Nihayet konuşmaya başladığımda dün akşamdan beri aklımda olan o soruyu sordum. ''Neden ondan bir canlı gibi bahsediyorsunuz?''
''Belki de öyledir.''
''Beni korkutmaya mı çalışıyorsunuz?''
Tek kaşını havaya kaldırdı. ''Sizce buna gerek var mı?''
Bir anda boğazımdan yukarıya yayılan sıcaklık ile zar zor yutkundum. Ona doğru düzgün anlatmadığım halde gördüklerimin bu denli korkunç olduğunu nereden biliyordu?
''Kesinlikle yok.'' derken ürperdim.
Kollarını iki yana açtı. ''Başka?''
''Onu camdan aşağı atacakken çok güçlü bir çığlık duydum. Aynanın içinden geldi. Eminim.''
İlk defa gerçek anlamda bir tepki vererek gözlerini iri iri açtı. Başta bu tepkisinin sebebinin çığlık olduğunu düşünsem de devamında gelen kelimeler sebebin çok farklı olduğunu göstererek beni hayrete düşürdü.
''Atacakken mi?''
''E-evet.''
''Kırmayı aklınızdan bile geçirmeyin lafının neresini anlamadınız?''
Dudaklarım arasından sinirle karışık bir gülüş çıkıp gitti. ''Çok pardon. Antikacıda tanıştığım garip adamların her dediğine hemen inanamıyorum.''
Yüzünde en ufak bir tebessüm olmadan bana bakmayı sürdürdü. Kaşları hafifçe çatıldı ve çenesi kasıldı.
''Sakın bir daha denemeyin ve dediğim her şeye inanın. Aksi sizin için kötü olabilir.''
Aramızdaki tek engel olan cam tezgâha doğru iyice eğildim. ''Bunu nasıl oldu da bana musallat etmeyi başardınız? Asıl öğrenmek istediğim şey bu.''
''Ben bir şey yapmadım. Size sordum, siz de istediniz. Bu kadar.''
''Ne olduğuna dair hiçbir fikrim yoktu!''
Bağırışım dükkânın içinde yankılanırken işaret parmağını dudakları üzerine götürdü. ''Sessiz lütfen.''
Kibirli ifadesini bir anlığına görmezden gelerek kenara ittim ve devam ettim. ''Bundan nasıl kurtulacağımı anlatmak zorundasınız.''
''Öncelikle hiçbir şey yapmak zorunda değilim, bunda anlaşalım.'' dedi. ''İkincisi, dün akşam zaten söyledim. O ancak kendisi isterse sizden vazgeçer. ''
Çenem titremeye başladığında derin bir nefes almaya çalıştım. Gözlerimi, gözlerinden bir saniye olsun ayırmıyordum. Birkaç saniye sonra ekledi. ''Benden vazgeçtiği gibi.''
Gözlerim neredeyse yerlerinden çıkacak kadar açıldığında yüzüme yansıyan şokla donakaldım.

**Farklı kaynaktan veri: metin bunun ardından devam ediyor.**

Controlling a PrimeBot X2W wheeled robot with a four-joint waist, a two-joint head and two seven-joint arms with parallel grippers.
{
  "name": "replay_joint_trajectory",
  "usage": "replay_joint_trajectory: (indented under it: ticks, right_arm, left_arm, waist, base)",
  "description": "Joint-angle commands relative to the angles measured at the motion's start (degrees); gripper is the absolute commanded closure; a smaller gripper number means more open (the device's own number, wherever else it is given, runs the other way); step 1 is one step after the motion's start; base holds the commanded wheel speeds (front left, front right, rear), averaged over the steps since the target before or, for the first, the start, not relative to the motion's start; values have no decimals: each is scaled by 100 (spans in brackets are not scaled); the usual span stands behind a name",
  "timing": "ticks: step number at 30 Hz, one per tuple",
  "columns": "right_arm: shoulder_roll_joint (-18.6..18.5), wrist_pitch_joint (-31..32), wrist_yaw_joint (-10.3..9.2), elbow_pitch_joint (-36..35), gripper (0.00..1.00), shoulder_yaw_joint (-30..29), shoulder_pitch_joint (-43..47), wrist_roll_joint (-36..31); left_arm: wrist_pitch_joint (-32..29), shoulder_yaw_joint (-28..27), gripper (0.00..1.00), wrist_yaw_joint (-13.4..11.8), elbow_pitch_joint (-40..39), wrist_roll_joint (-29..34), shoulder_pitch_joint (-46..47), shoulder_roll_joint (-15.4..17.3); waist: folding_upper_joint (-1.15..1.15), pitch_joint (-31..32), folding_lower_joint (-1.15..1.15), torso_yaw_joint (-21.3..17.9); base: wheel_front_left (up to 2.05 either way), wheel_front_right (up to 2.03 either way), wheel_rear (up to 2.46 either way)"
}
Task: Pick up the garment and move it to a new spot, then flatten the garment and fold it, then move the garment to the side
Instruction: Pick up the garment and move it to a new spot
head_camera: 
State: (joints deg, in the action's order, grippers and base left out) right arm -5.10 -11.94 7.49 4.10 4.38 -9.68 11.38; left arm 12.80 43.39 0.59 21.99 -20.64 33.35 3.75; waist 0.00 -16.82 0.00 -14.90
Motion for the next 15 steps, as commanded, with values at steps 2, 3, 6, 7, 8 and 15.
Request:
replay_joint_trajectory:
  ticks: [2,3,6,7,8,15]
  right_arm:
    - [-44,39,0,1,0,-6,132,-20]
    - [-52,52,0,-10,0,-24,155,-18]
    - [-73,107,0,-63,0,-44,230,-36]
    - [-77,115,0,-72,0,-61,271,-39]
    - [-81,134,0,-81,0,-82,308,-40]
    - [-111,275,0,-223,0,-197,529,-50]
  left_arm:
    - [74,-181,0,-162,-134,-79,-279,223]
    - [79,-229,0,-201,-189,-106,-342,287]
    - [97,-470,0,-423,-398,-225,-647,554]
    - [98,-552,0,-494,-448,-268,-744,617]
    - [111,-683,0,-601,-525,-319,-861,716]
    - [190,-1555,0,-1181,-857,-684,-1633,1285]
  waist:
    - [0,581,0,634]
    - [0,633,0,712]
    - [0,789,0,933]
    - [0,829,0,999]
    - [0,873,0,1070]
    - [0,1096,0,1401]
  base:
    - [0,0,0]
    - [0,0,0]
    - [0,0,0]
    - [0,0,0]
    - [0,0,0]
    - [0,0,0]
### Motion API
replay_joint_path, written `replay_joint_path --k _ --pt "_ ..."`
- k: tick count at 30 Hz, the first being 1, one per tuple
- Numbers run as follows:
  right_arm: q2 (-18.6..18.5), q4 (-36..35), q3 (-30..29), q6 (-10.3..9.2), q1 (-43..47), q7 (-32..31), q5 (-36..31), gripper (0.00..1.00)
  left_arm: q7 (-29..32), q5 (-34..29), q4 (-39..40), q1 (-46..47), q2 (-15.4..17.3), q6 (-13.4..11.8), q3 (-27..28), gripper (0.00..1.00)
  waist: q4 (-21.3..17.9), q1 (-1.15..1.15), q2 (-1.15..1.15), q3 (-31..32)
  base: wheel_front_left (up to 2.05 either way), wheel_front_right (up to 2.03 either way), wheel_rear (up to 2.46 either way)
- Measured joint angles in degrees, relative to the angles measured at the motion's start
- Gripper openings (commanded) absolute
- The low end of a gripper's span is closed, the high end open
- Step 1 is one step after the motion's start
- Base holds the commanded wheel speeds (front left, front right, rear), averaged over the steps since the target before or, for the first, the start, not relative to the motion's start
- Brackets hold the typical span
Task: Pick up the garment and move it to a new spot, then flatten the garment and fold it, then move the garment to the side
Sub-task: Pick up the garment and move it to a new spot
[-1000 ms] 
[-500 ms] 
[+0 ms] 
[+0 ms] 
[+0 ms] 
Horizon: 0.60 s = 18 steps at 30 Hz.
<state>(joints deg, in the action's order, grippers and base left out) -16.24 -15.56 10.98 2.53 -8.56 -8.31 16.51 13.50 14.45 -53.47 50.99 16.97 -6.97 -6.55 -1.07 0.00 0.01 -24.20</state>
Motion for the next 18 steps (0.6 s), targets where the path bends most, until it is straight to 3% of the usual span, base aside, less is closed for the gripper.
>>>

''İ-İnanamıyorum.... İnanamıyorum! Beni resmen kandırdınız! Kendi başınızdan atmak için bana musallat ettiniz!''
Bir anlık öfkeyle oturduğum tabureden ayağa fırladım. O ise yerinden hiç kıpırdamadan büyük bir sükunetle bana bakmayı ve konuşmayı sürdürdü.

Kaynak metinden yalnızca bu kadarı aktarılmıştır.